- **ASSIGNED TASK**:
Gather from the listing below each line that includes the word "comes", and copy it.

- **TASK MATERIAL**:
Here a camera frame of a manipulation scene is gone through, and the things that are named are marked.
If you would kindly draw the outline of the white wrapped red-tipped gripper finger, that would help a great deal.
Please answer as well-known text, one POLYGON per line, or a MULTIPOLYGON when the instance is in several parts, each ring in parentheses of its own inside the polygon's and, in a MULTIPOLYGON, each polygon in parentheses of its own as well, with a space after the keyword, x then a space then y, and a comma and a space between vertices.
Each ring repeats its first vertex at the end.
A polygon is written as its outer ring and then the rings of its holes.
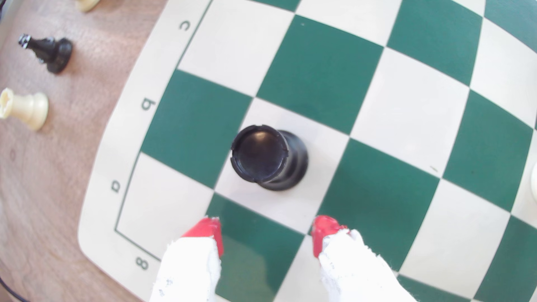
POLYGON ((216 301, 223 253, 219 217, 203 217, 168 245, 149 301, 216 301))
POLYGON ((312 243, 329 301, 416 301, 358 230, 320 215, 312 223, 312 243))

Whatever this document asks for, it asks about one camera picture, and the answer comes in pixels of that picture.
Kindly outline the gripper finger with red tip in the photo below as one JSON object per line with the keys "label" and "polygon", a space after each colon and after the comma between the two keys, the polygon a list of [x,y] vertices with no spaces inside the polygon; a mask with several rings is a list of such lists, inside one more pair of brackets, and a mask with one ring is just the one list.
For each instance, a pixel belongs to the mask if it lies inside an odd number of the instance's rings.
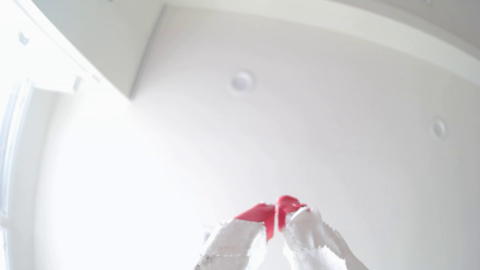
{"label": "gripper finger with red tip", "polygon": [[277,200],[278,229],[292,270],[367,270],[344,238],[322,220],[320,212],[297,198]]}
{"label": "gripper finger with red tip", "polygon": [[276,206],[258,203],[210,233],[195,270],[257,270],[275,230]]}

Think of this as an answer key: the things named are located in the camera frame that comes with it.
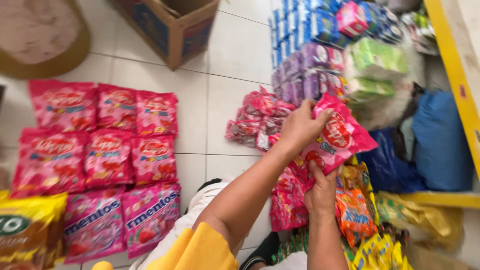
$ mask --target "hand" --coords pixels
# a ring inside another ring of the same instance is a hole
[[[298,155],[308,144],[313,142],[322,132],[325,123],[330,119],[333,109],[326,109],[312,119],[315,102],[304,100],[300,108],[293,111],[283,122],[280,140],[291,150],[293,157]]]
[[[304,195],[305,205],[310,218],[335,218],[336,202],[336,177],[338,168],[324,175],[317,163],[313,160],[309,162],[309,169],[316,179],[312,189]]]

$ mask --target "pink box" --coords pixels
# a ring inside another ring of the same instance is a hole
[[[364,9],[354,1],[343,4],[336,19],[338,30],[349,37],[358,36],[368,28]]]

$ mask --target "white tile floor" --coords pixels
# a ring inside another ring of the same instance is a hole
[[[209,42],[209,50],[175,72],[170,71],[106,0],[77,0],[89,23],[91,53],[75,70],[59,76],[65,81],[112,83],[179,97],[180,136],[176,158],[182,186],[181,210],[187,208],[205,181],[237,176],[260,157],[251,148],[227,141],[227,119],[235,117],[242,98],[262,85],[270,86],[268,0],[222,1]],[[25,81],[0,75],[7,86],[0,110],[0,167],[14,172],[17,138],[24,127],[35,126]],[[239,262],[271,230],[267,204],[239,253]],[[104,260],[116,270],[127,270],[132,260],[116,254]],[[58,270],[89,270],[96,261],[58,265]]]

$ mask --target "orange candy bag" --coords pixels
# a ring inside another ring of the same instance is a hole
[[[337,189],[336,201],[340,210],[340,230],[351,247],[354,247],[360,239],[377,232],[360,189]]]

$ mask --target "blue plastic bag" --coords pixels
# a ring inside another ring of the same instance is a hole
[[[431,190],[472,189],[473,160],[452,93],[427,93],[413,117],[415,161]]]
[[[370,131],[378,147],[369,152],[357,154],[359,162],[367,165],[374,192],[380,190],[392,193],[411,193],[427,189],[425,180],[419,175],[415,164],[396,157],[390,137],[393,128]]]

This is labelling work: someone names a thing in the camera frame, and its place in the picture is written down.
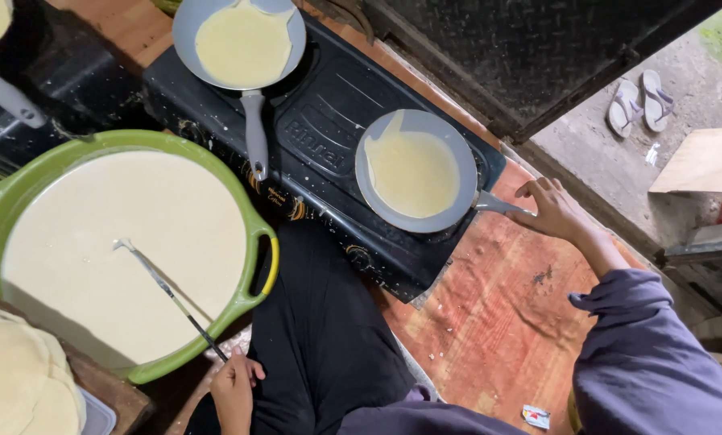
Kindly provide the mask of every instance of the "pan handle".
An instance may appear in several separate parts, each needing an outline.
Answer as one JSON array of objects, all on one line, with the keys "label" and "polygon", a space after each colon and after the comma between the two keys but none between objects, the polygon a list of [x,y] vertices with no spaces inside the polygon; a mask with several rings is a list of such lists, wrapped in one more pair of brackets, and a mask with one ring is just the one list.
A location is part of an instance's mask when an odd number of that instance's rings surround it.
[{"label": "pan handle", "polygon": [[28,100],[17,87],[0,76],[0,106],[15,118],[32,128],[39,128],[47,122],[38,107]]},{"label": "pan handle", "polygon": [[243,91],[240,98],[242,108],[246,111],[246,147],[248,161],[251,163],[253,176],[263,181],[269,176],[269,153],[267,152],[267,135],[262,126],[262,106],[264,96],[260,89]]},{"label": "pan handle", "polygon": [[529,210],[525,210],[524,208],[502,201],[487,191],[479,191],[476,193],[476,196],[474,197],[474,208],[477,210],[494,211],[497,213],[520,211],[522,213],[527,213],[530,216],[536,215]]}]

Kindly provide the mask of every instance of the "gray sleeve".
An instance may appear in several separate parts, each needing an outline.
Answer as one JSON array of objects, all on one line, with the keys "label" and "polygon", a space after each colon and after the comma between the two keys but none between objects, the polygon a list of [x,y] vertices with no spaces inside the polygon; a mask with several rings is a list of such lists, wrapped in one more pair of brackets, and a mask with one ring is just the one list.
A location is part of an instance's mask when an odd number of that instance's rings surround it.
[{"label": "gray sleeve", "polygon": [[597,324],[573,372],[587,435],[722,435],[722,368],[681,323],[656,273],[608,272],[570,302]]}]

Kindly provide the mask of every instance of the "gray frying pan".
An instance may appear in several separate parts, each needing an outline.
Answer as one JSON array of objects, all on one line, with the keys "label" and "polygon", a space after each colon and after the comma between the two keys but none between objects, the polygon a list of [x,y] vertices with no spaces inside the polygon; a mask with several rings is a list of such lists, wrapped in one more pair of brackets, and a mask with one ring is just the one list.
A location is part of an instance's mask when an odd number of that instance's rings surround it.
[{"label": "gray frying pan", "polygon": [[[4,3],[11,12],[14,9],[12,0],[4,0]],[[47,122],[47,118],[41,113],[31,100],[17,87],[7,82],[0,76],[0,106],[11,113],[15,118],[32,128],[39,128]]]},{"label": "gray frying pan", "polygon": [[423,218],[401,214],[393,210],[379,197],[369,180],[368,161],[366,159],[364,143],[367,137],[379,139],[379,136],[385,131],[385,127],[388,126],[395,114],[395,112],[388,113],[369,125],[356,149],[356,180],[358,181],[358,187],[361,189],[361,193],[368,205],[382,219],[408,232],[432,233],[449,228],[459,222],[463,215],[472,207],[477,210],[489,210],[498,213],[516,210],[532,214],[532,212],[519,208],[516,205],[511,205],[510,203],[499,200],[492,193],[479,191],[477,189],[478,173],[474,155],[471,152],[471,148],[469,148],[465,142],[465,138],[463,138],[449,122],[429,112],[413,109],[401,110],[404,112],[401,131],[431,133],[443,139],[450,147],[460,172],[460,188],[452,207],[449,207],[441,213]]},{"label": "gray frying pan", "polygon": [[[222,8],[235,4],[235,0],[184,0],[173,20],[173,44],[175,51],[186,67],[197,77],[213,86],[242,91],[240,102],[246,111],[246,147],[251,171],[257,180],[265,180],[268,176],[267,136],[262,126],[261,111],[264,105],[264,96],[260,88],[234,87],[223,84],[211,77],[202,67],[197,50],[194,48],[194,39],[202,23]],[[269,13],[285,12],[296,9],[290,0],[251,0],[259,10]],[[298,10],[288,21],[288,35],[291,39],[291,54],[286,67],[275,81],[264,84],[262,87],[278,83],[297,67],[307,44],[307,32],[304,29],[304,20]],[[229,44],[246,44],[246,41],[230,41]]]}]

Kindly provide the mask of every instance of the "green plastic basin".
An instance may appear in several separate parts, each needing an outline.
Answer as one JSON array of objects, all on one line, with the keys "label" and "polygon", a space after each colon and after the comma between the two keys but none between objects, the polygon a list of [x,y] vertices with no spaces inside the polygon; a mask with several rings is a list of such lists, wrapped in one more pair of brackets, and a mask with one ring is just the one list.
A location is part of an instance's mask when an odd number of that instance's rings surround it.
[{"label": "green plastic basin", "polygon": [[[272,289],[277,277],[279,259],[278,242],[273,229],[253,209],[250,199],[235,174],[209,151],[199,145],[165,133],[144,130],[116,130],[98,133],[58,146],[28,163],[5,180],[0,181],[0,297],[1,259],[4,256],[9,234],[23,210],[57,178],[90,160],[110,153],[128,151],[162,151],[180,155],[200,164],[215,175],[235,198],[246,225],[246,260],[242,276],[232,299],[221,314],[208,327],[208,334],[217,338],[231,322],[258,305]],[[251,296],[249,287],[257,263],[259,237],[267,235],[273,251],[273,264],[267,282],[258,296]],[[141,384],[166,375],[205,350],[208,344],[197,338],[164,357],[114,372],[121,378]]]}]

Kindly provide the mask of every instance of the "white flip-flop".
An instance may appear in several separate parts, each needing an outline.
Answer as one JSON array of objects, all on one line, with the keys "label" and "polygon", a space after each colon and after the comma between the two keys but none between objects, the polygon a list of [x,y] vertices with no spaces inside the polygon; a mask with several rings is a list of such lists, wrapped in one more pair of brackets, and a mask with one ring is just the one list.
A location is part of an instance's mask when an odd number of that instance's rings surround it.
[{"label": "white flip-flop", "polygon": [[667,115],[672,113],[675,100],[662,90],[662,79],[654,70],[643,71],[642,85],[645,123],[648,128],[660,133],[667,126]]},{"label": "white flip-flop", "polygon": [[640,91],[635,84],[628,80],[622,81],[605,114],[610,129],[622,138],[629,137],[632,123],[643,115],[643,109],[636,103],[638,94]]}]

- **THE COMPLETED TASK**:
Whatever this document asks for, it asks about one camera picture, and the answer comes in pixels of that picture.
Think of this as an answer key: the things named are located in the camera frame that comes with it.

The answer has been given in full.